Mathematical and Scientific Machine Learning

To launch the conference series of Mathematical and Scientific Machine Learning, the invited talks will be given by some of our board members. The list of speakers and the abstracts for their scheduled talks are below:

Click here to download a pdf of the abstracts.

Roberto Car (Chemistry, Princeton University)

Boosting ab-initio molecular dynamics with machine learning

Accessible time and size scales severely limit the range of ab initio molecular dynamics simulations. Machine learning techniques are rapidly changing this state of affairs as deep neural networks can learn the interatomic potential energy surface from ab-initio data, making possible simulations with quantum mechanical accuracy at the cost of empirical force fields. In addition, approaches like the deep potential method, can also represent properties such as the polarization and the polarizability surfaces that require explicit electronic structure information. Using incremental learning techniques deep potentials models covering a vast range of thermodynamic conditions can be generated from a minimal amount of training data, making possible simulation studies that until recently were outside the range of ab initio molecular dynamics. Basic concepts and key applications of the deep potential methodology will be reviewed, mentioning current limitations and future directions.

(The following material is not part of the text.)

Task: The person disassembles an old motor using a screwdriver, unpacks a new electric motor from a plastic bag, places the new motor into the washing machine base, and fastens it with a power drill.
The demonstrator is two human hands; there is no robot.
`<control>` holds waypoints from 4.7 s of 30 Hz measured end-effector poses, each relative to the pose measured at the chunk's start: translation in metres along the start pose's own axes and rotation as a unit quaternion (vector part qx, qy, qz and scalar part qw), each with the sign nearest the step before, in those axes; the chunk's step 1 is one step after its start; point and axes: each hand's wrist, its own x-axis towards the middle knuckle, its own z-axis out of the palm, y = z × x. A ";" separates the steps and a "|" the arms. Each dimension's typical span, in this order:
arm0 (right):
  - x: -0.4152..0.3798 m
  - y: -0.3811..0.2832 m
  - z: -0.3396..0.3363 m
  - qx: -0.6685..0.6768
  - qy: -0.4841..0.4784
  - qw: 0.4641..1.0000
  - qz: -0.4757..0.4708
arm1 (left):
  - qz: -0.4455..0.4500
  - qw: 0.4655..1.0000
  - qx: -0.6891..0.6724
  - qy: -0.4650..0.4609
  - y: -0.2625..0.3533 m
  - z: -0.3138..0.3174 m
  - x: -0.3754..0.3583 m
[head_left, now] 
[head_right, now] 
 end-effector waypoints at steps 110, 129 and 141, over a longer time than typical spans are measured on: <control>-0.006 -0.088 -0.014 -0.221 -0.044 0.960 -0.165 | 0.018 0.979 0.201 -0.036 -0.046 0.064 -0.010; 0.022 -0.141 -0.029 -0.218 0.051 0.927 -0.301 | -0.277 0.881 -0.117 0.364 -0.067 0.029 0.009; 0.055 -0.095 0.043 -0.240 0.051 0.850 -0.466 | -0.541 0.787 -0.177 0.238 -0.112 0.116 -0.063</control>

Weinan E (Mathematics, Princeton University)

Towards a Mathematical Understanding of Supervised Learning: what we know and what we don't know

Two of the biggest puzzles in machine learning are: Why is it so successful and why is it quite fragile? This talk will present a framework for unraveling these puzzles from the perspective of approximating functions in high dimensions. We will discuss what's known and what's not known about the approximation/generalization properties of neural network type of hypothesis space as well as the dynamics and generalization properties of the training process.

This is joint work with Chao Ma, Stephan Wojtowytsch and Lei Wu.

Anna Gilbert (Mathematics, Yale University)

Metric representations: Algorithms and Geometry

Given a set of distances amongst points, determining what metric representation is most “consistent” with the input distances or the metric that best captures the relevant geometric features of the data is a key step in many machine learning algorithms. In this talk, we focus on 3 specific metric constrained problems, a class of optimization problems with metric constraints: metric nearness (Brickell et al. (2008)), weighted correlation clustering on general graphs (Bansal et al. (2004)), and metric learning (Bellet et al. (2013); Davis et al. (2007)).

Because of the large number of constraints in these problems, however, these and other researchers have been forced to restrict either the kinds of metrics learned or the size of the problem that can be solved. We provide an algorithm, PROJECT AND FORGET, that uses Bregman projections with cutting planes, to solve metric constrained problems with many (possibly exponentially) inequality constraints. We also prove that our algorithm converges to the global optimal solution. Additionally, we show that the optimality error decays asymptotically at an exponential rate. We show that using our method we can solve large problem instances of three types of metric constrained problems, out-performing all state of the art methods with respect to CPU times and problem sizes.

Finally, we discuss the adaptation of PROJECT AND FORGET to specific types of metric constraints, namely tree and hyperbolic metrics.

George Karniadakis (Applied Mathematics, Brown University)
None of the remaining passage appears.